Comparaison des droits successoraux français et suisses
Les droits du conjoint survivant
- en Suisse, le conjoint reçoit la moitié de la succession en pleine propriété ;
- en France, le conjoint dispose d’une option entre une quote-part en pleine propriété ou l’usufruit de la succession.
La réserve héréditaire
- en Suisse, le conjoint est héritier réservataire ;
- en France, la réserve dépend du nombre d’enfants.
Le choix de la loi successorale influence donc directement l’équilibre entre conjoint et descendants.
La fiscalité des successions entre la France et la Suisse
Depuis la suppression de la convention fiscale en matière successorale, chaque État applique ses propres règles.
Une logique fiscale opposée
- en Suisse, la fiscalité dépend des cantons et reste souvent favorable en ligne directe ;
- en France, le barème progressif peut atteindre des niveaux très élevés.
La gestion de la double imposition
Lorsque le défunt est domicilié fiscalement en France, l’intégralité de la succession est imposable en France, avec un mécanisme de crédit d’impôt pour certains droits acquittés en Suisse.

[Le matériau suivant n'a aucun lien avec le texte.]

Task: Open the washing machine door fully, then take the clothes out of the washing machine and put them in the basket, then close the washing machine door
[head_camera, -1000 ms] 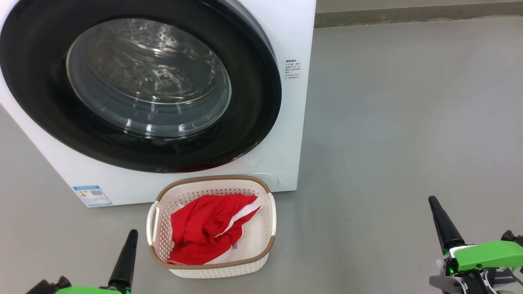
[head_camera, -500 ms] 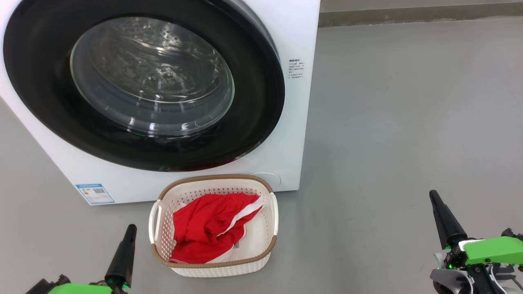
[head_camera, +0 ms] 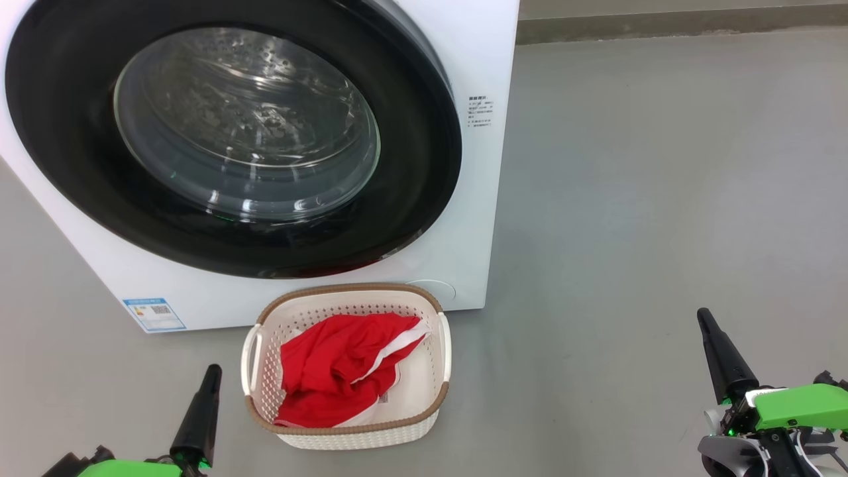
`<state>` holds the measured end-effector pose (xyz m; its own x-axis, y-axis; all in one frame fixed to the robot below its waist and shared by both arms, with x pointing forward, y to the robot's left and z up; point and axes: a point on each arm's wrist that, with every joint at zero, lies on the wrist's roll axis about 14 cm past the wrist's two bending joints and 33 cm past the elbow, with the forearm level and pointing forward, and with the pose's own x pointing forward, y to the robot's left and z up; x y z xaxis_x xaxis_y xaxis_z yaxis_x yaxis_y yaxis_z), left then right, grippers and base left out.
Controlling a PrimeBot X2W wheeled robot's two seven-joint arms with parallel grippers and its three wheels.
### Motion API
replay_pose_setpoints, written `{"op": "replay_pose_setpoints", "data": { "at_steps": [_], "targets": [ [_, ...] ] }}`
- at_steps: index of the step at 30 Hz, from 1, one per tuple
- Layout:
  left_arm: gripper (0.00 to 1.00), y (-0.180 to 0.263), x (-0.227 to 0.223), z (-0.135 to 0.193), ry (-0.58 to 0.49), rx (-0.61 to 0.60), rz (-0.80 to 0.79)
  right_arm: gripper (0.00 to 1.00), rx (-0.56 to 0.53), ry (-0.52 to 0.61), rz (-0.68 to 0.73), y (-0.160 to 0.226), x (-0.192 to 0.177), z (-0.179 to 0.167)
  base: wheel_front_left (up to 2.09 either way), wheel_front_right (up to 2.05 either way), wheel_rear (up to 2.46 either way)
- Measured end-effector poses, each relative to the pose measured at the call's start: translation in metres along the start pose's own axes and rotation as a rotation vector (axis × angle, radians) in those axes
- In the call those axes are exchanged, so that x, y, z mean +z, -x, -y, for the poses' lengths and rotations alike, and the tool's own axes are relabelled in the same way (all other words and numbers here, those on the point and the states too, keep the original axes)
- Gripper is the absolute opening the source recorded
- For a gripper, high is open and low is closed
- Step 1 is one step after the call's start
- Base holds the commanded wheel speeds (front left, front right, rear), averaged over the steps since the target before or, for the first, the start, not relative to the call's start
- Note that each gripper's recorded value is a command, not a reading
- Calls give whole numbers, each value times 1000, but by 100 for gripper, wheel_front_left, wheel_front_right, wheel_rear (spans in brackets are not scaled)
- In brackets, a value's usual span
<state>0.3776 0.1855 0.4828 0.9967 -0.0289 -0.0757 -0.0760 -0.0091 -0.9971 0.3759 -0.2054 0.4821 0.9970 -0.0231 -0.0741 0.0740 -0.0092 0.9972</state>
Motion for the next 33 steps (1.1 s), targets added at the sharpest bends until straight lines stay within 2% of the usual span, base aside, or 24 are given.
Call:
{"op": "replay_pose_setpoints", "data": {
  "at_steps": [33],
  "targets": [
    [0, 0, 0, 0, 0, 0, 0, 0, 0, -1, 1, 0, 0, 0, 0, 0, 0]
  ]
}}
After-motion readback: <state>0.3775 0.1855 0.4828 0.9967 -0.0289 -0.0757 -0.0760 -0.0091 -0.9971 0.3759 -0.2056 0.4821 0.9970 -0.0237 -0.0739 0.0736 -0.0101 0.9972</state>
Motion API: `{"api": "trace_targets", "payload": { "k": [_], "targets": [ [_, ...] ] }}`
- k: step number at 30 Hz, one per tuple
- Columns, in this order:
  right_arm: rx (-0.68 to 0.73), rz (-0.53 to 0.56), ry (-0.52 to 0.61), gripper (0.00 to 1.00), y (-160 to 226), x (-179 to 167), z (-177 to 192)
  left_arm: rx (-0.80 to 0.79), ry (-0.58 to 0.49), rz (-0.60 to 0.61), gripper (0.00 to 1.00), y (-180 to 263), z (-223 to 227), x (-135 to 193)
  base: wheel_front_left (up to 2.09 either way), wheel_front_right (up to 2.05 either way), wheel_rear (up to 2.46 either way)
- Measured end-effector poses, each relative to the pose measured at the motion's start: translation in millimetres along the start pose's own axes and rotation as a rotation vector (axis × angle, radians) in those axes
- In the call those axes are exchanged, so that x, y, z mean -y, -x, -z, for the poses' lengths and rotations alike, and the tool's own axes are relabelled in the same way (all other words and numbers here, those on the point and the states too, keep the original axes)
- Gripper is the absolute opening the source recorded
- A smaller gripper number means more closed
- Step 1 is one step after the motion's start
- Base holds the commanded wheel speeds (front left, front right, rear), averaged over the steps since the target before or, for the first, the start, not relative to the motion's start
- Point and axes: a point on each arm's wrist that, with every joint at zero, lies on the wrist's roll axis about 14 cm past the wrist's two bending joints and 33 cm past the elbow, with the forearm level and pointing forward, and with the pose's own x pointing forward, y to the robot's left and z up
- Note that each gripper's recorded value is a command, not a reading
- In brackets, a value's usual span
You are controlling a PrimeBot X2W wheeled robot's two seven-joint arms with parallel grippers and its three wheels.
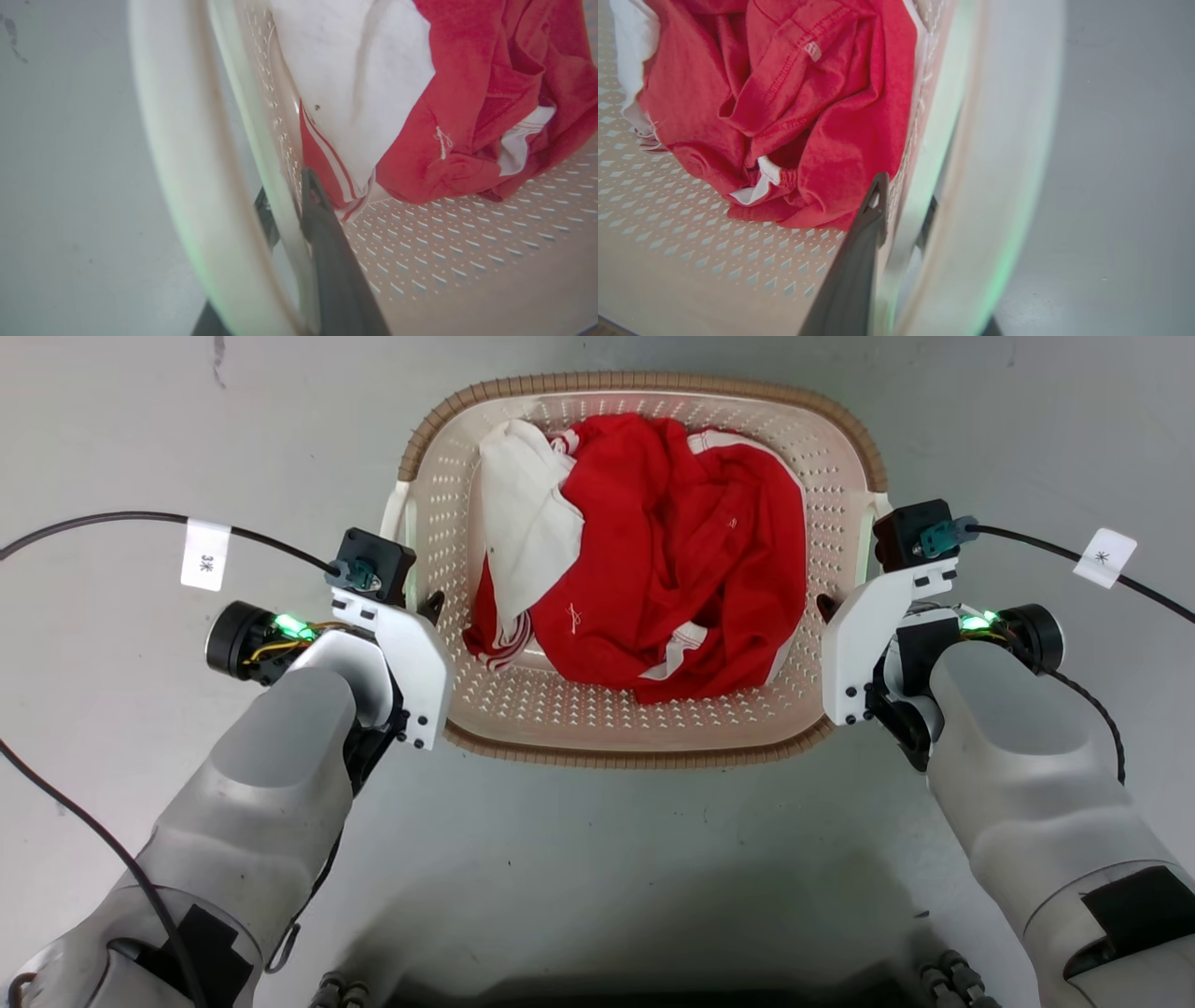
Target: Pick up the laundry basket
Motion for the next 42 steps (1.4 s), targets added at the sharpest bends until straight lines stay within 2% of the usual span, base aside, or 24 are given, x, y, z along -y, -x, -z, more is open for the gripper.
{"api": "trace_targets", "payload": {
  "k": [11,22,33,42],
  "targets": [
    [-0.070,0.019,0.054,0.00,34,-3,-7,-0.071,0.011,0.036,0.00,35,-2,17,0.00,0.00,0.00],
    [-0.160,0.043,0.065,0.00,98,-13,1,-0.119,0.000,0.066,0.00,100,-10,37,0.00,0.00,0.00],
    [-0.179,0.042,0.058,0.00,164,-33,22,-0.113,-0.015,0.070,0.00,167,1,58,0.00,0.00,0.00],
    [-0.102,0.042,0.079,0.00,209,-46,22,-0.065,-0.035,0.050,0.00,209,1,70,0.00,0.00,0.00]
  ]
}}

Les stratégies d’optimisation patrimoniale
Plusieurs outils peuvent être envisagés pour réduire la pression fiscale :
- les donations en pleine propriété ou en démembrement ;
- l’assurance-vie, bénéficiant d’un régime fiscal spécifique ;
- la transmission de biens immobiliers suisses, nécessitant une coordination juridique locale.
Le projet d’installation en Suisse et ses limites
Un changement de résidence ne suffit pas à neutraliser la fiscalité française. Il convient notamment de prendre en compte :
- le mécanisme d’Exit Tax ;
- les critères de détermination du domicile fiscal français ;
- les règles de territorialité successorale.
Conclusion
Les successions franco-suisses nécessitent une anticipation rigoureuse et une analyse personnalisée. Le régime matrimonial, la loi successorale et la fiscalité doivent être envisagés conjointement.
Chaque situation étant unique, l’accompagnement par des professionnels du droit et de la gestion patrimoniale est essentiel afin de sécuriser la transmission et protéger les héritiers.